L’inchiesta sulle presunte interferenze russe nelle elezioni presidenziali americane per assicurare la vittoria di Donald Trump, alias il Russiagate, non ha ancora raccolto una sola prova di queste accuse, ma ha portato alla luce gli spudorati tentativi dell’FBI e del Dipartimento di Giustizia di minare la Presidenza di Trump, come abbiamo riportato.

Il contrattacco da parte di alcuni membri del Congresso ha fatto emergere elementi chiave di questa congiura, iniziata molto prima delle elezioni, quando Trump cominciò a sconfiggere uno dopo l’altro i suoi sedici antagonisti alle primarie del Partito Repubblicano. La Commissione di Intelligence di Camera e Senato sta indagando su questo scandalo, che dimostra le accuse di Trump contro il Deep State che lavora notte e giorno per destituirlo. Il 12 dicembre il Dipartimento della Giustizia ha reso pubblici i 375 SMS che Peter Strzok, il numero due nella Divisione di Counterintelligence dell’FBI, aveva scambiato con l’amante e avvocatessa dell’FBI Lisa Page e che dimostrano che i due stavano complottando per impedire l’elezione di Trump.

Uno di questi SMS, il più esplicito, parla di un incontro avvenuto nell’agosto 2016, probabilmente nell’ufficio del vicedirettore Andrew McCabe (si parla di “Andy”), e al quale parteciparono sia Strzok che Page. Il 15 Strzok scrive alla Page: “Vorrei credere a ciò che hai detto nell’ufficio di Andy [McCabe’s], che non c’è modo che [Trump] possa essere eletto, ma temo che non possiamo correre questo rischio. È come una polizza assicurativa contro l’evento improbabile che tu muoia prima di arrivare a 40 anni”.

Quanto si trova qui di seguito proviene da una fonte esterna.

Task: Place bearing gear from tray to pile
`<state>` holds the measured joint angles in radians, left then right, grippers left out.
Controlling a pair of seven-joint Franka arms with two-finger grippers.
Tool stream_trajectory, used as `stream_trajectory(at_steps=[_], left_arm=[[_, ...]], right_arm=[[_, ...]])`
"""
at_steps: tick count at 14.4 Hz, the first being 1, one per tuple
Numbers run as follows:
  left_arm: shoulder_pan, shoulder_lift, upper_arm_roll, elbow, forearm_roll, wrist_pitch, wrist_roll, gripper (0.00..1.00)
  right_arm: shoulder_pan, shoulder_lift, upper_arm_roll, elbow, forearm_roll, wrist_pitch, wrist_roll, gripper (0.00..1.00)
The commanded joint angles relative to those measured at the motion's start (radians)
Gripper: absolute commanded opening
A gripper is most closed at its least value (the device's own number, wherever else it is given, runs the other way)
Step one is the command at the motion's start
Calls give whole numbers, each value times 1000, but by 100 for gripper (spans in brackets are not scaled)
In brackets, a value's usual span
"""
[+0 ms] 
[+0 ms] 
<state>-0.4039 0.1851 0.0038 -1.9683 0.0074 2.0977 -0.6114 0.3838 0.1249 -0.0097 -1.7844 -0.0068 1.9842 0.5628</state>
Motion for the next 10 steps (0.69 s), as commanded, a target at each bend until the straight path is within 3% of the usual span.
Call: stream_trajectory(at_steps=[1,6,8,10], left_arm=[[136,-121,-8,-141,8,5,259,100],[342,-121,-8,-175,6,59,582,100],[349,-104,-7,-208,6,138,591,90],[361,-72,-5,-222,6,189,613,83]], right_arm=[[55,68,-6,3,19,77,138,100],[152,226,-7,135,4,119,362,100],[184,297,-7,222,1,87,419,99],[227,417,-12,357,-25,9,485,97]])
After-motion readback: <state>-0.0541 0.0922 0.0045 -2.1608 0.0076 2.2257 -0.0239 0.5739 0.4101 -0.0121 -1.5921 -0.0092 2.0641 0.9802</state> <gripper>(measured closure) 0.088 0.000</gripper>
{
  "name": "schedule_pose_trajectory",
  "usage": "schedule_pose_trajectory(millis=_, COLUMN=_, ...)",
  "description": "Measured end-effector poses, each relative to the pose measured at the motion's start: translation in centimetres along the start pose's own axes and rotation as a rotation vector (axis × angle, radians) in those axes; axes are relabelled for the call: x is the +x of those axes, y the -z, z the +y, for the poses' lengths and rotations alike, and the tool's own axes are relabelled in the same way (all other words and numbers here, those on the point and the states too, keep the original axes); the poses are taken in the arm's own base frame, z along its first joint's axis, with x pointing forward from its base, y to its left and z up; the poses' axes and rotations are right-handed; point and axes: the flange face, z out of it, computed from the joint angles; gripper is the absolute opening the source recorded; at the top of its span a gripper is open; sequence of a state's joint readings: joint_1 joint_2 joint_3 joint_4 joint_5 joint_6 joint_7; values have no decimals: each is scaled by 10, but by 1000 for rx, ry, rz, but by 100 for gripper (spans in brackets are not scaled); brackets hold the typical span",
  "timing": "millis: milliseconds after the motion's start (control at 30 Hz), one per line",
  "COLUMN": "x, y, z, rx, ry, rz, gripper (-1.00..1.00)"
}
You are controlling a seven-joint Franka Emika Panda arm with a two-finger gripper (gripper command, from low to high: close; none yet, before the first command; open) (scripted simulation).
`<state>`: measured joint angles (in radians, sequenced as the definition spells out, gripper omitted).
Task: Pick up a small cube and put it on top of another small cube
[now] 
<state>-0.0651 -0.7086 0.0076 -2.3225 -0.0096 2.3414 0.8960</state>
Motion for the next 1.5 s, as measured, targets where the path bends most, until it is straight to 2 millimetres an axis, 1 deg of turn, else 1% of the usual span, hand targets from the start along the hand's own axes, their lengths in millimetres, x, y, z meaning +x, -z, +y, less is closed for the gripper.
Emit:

I due non rivelano che strategia esatta abbiano discusso, ma le storie sulla collusione di Trump e i presunti hacker russi delle e-mail del Partito Democratico ne facevano probabilmente parte. Come ha scritto il Sen Chuck Grassley in una lettera al Viceministro della Giustizia Rod Rosenstein, questi SMS indicano un FBI altamente politicizzato, pronto a condurre una caccia alle streghe.

Strzok è anche il funzionario dell’FBI che ha cambiato la formulazione nella valutazione su Hillary Clinton da parte del direttore dell’FBI James Comey, da “grossy negligent” (grossolanamente negligente, dunque incriminabile) a “extremely careless” (estremamente noncurante). Altri SMS scambiati tra Strzok e Page mostrano la loro animosità verso Donald Trump (ma anche verso Bernie Sanders, e questo influì probabilmente sulle primarie del Partito Democratico).

Ma non è tutto. Il 13 dicembre, durante un’audizione della Commissione Giustizia, il congressista della Florida Matt Gaetz ha posto domande insistenti a Rosenstein sul fatto che il suo vice al Dipartimento di Giustizia, Bruce Ohr, si era incontrato con Glenn Simpson, cofondatore della ditta assunta dal Partito Democratico durante la campagna per raccogliere “sporcizia” su Trump e screditarlo. La ditta, Fusion GPS, aveva assunto a sua volta un “ex” agente dell’intelligence britannico, Christopher Steele, che compilò il famoso dossier poi reso pubblico. A peggiorare le cose, è stato rivelato l’11 dicembre che la moglie di Bruce Ohr, Nellie Ohr, aveva lavorato per la Fusion GPS nell’estate e autunno del 2016! Conflitto di interessi?

Il sondaggista e stratega di Bill e Hillary Clinton, Mark Penn, è indubbiamente preoccupato. Ha scritto su The Hill il 14 dicembre che il 63% degli elettori ritengono che l’FBI si rifiuti di fornire informazioni al Congresso sulle inchieste sulla Clinton e su Trump, che il 54% ritiene che l’inquirente speciale Robert Mueller (nella foto con Bush) abbia “un conflitto di interessi che gli impedisce di compiere un lavoro imparziale” e che il 61% è a favore di un’inchiesta sui “finanziamenti dello scabroso documento di Fusion GPS”. La sfiducia verso Robert Mueller e tutto l’apparato dell’FBI e del Dipartimento di Giustizia è tale che Penn chiede un repulisti generale. “Se si osserva i numeri nei sondaggi e il flusso di rivelazioni, il corso attuale è insostenibile, e rischiamo di passare da una crisi di fiducia a una crisi costituzionale vera e propria, se non verrà corretto”.

Perfino il Wall Street Journal si è detto preoccupato in un editoriale del 13 dicembre, in cui esamina la corruzione del team di Mueller. Aumentano le prove, scrive, “che alcuni funzionari dell’FBI, che hanno lavorato per lui, possano aver interferito nelle elezioni presidenziali americane”.